Problem 2: I'm actually rather lazy. I look for shortcuts and easy fixes. I like immediate gratification. This lends itself very easily to getting on some type of gear. But...
Problem 3: I'm convinced I need to do it "naturally". Sheesh, what a combination!
Anyway, all is not lost. After years of living in denial I've decided to finally get on with it. Either that, or I've developed a fear of my own mortality and am trying to wind back the clock. So, true reasons notwithstanding, here are the decisions:
1: Pick a goal. Ultimate bodacity is not a goal, it's a state. Defined by qualities. I will simply develop some of those qualities.
2: Pick a plan. I've done it all. HIT, Super Slow, Split Routine, Full-body. I've done high volume and high intensity. But for a long time I had ADD. I jumped around so many times I was the training equivalent of a junkie.

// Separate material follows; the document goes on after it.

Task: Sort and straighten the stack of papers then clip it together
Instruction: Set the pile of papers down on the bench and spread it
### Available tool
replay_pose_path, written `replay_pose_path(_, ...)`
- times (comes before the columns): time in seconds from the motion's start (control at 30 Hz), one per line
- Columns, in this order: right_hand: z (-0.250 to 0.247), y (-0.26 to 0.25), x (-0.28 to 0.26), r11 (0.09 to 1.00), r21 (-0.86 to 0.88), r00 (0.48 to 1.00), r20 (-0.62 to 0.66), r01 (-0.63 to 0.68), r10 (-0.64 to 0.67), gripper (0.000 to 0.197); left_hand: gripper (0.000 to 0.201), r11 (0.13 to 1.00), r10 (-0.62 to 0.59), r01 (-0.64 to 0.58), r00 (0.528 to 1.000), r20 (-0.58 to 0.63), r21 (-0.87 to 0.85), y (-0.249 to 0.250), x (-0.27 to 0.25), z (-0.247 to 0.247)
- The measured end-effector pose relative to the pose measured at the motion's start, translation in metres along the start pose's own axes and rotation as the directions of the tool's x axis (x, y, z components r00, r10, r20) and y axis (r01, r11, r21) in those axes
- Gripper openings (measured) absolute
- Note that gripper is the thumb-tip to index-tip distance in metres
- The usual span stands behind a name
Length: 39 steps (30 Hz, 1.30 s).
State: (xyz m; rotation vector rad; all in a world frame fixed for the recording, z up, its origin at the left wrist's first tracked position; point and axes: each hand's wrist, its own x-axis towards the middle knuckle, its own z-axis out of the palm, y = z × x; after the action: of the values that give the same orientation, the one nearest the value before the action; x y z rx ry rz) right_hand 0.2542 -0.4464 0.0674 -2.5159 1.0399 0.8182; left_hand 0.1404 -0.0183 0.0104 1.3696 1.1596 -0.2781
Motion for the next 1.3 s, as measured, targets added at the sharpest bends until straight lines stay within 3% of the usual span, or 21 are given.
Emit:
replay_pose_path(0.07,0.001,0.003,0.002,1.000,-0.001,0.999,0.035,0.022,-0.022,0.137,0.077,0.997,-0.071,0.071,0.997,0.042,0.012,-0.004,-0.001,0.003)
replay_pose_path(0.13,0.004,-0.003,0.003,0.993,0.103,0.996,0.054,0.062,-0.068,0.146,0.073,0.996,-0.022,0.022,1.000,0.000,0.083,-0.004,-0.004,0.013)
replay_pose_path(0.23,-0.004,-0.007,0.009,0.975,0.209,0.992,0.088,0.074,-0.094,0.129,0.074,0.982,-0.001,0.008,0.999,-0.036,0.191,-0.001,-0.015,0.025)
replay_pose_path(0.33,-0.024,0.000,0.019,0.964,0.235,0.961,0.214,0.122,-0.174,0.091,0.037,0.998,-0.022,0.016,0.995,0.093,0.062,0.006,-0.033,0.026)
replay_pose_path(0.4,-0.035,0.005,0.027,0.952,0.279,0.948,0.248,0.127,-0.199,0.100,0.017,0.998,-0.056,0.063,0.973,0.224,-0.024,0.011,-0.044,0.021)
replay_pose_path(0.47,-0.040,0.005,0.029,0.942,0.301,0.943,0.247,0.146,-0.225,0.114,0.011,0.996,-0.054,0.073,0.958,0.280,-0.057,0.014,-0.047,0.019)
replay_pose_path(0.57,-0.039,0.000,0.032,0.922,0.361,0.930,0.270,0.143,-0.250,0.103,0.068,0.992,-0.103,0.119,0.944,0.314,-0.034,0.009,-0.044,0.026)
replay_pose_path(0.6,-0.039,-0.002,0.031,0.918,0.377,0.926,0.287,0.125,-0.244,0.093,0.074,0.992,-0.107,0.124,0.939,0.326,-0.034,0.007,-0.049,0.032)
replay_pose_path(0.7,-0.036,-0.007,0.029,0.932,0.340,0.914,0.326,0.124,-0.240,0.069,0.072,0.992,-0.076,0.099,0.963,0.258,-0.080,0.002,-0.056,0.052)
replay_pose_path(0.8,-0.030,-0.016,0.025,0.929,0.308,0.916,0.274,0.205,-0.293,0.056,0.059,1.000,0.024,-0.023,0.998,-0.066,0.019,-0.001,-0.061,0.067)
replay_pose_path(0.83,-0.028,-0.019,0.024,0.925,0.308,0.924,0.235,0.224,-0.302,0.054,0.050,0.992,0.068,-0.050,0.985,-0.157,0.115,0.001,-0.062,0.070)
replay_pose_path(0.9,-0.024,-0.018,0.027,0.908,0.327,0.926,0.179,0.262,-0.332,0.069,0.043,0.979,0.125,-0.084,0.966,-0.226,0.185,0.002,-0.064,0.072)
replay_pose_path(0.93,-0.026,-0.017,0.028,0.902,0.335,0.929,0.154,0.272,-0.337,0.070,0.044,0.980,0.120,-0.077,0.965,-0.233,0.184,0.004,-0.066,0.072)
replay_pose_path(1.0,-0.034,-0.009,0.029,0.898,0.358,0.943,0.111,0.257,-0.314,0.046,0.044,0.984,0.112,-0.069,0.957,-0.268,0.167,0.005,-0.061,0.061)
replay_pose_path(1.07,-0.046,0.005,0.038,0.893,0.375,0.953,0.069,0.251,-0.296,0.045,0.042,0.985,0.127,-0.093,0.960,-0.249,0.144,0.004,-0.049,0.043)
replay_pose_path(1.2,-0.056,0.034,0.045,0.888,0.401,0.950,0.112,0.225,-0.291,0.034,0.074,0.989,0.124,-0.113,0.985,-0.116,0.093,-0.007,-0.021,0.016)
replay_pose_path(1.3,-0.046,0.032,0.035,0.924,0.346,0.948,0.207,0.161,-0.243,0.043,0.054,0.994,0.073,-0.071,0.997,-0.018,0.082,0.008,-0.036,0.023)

I made good progress on 531. A solid plan. I have just moved country, and my equipment is currently occupying space in a 3rd world shipping facility. I have no idea when I'll see it. Which led me to CC. Achieve goals, make progress, and no need for equipment. The CC train, however, will not allow me to disembark until it is done.
Patience. Perseverance. These will be my guiding thoughts.
Will I get back to lifting iron again? For sure. But only after I wring all the juice out of my current program. As long as that might take.